Multifamily: 44,300 new units. Nearly 50% of all new commercial construction during the last 10-years has been multifamily housing. Historically speaking, single family building permits have been about double multifamily permits in any given year. However, since about 2013, multi-family permits have at least equaled single-family every year, and from 2017-2019 multi-family permits have soared well above those for single-family homes.
Industrial/Flex: 22.8 msf of new construction. The industrial market has been on a tear for several years now with record low vacancy and surging rent, up 30% over the last 10 years. One of the biggest trends during this period has been the growth in size of new warehouses. In Portland, a 250,000 square foot warehouse used to be considered a “big bomber”. Now we regularly see 500,000 and 1,000,000 square feet boxes.
Retail: 6.6 msf of new construction. Despite all the headlines about the demise of retail, the market has seen considerable growth and vacancy remains near historic lows at 3.4%. What we have not seen much of over the last 10 years, and are not likely to see anytime soon, is any major new mall development. New construction has primarily been grocery-anchored shopping centers and large format free-standing stores as retailers continue to expand in the suburbs.
Hotel: 4,066 new rooms. Hotels are second only to multi-family in terms of percentage growth over the last 10 years. The Portland region has seen an over 16% increase in the total number of hotel rooms including the long awaited 600 room Hyatt convention center hotel.

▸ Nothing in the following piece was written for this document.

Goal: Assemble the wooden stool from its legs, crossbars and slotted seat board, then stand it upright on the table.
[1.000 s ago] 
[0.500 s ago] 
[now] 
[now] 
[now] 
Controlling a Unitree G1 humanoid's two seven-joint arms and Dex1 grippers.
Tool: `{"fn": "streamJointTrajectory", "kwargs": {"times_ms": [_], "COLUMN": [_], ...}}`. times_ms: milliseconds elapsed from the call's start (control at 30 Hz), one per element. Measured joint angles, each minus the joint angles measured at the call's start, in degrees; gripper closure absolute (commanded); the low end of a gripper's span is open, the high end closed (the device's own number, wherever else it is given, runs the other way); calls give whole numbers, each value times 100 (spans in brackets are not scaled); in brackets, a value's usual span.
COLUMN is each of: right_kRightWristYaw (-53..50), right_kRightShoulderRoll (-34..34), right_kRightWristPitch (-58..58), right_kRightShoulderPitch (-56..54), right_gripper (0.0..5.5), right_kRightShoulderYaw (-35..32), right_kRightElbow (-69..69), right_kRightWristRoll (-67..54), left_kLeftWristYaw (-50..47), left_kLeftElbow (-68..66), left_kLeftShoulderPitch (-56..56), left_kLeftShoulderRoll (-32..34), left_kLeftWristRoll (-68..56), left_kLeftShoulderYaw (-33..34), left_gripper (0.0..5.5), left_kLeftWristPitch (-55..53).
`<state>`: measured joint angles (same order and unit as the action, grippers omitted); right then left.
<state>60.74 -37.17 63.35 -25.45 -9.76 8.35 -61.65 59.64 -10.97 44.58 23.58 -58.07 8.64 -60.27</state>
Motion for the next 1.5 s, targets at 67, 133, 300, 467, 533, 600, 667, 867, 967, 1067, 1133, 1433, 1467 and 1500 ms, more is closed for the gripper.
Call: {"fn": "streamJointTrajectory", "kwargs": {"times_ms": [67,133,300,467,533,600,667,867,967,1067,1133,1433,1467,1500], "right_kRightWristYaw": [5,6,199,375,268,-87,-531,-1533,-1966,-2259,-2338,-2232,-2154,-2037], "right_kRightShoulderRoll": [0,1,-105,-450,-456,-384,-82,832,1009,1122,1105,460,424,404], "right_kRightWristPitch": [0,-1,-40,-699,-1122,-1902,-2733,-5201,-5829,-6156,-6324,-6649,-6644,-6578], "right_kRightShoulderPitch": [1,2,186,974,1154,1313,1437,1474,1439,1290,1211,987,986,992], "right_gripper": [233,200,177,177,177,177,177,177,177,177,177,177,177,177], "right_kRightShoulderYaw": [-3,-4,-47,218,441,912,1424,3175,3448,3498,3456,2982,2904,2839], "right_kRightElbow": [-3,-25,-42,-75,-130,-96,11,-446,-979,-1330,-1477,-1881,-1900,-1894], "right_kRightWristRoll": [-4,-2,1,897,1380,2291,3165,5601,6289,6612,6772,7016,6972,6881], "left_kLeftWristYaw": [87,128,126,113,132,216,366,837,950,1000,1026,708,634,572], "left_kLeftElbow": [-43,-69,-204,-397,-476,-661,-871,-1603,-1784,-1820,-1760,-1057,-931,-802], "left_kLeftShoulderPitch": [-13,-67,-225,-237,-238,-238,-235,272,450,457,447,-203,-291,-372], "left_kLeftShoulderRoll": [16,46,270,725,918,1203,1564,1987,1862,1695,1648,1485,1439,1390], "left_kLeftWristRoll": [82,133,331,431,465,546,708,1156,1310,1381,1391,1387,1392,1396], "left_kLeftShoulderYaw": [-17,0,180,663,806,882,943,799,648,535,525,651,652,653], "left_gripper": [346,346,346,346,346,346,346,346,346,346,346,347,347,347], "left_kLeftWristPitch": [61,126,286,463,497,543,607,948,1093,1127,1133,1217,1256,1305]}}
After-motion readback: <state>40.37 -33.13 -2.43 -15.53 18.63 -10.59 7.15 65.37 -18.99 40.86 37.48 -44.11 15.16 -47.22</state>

Lewis said, “Indeed, much has changed in the Portland commercial real estate market over the last decade, but that beloved Portland vibe and authenticity remains the same for the most part. And while growth has cooled from the blistering pace of a few years ago, from a real estate standpoint, fundamentals remain excellent and our near-term outlook bright.”
He concluded, “We enter this next decade on much stronger footing than where things stood 10 years ago. We have job growth, population growth and a low interest rate environment. This favorable combination should help continue to propel the Portland market forward.”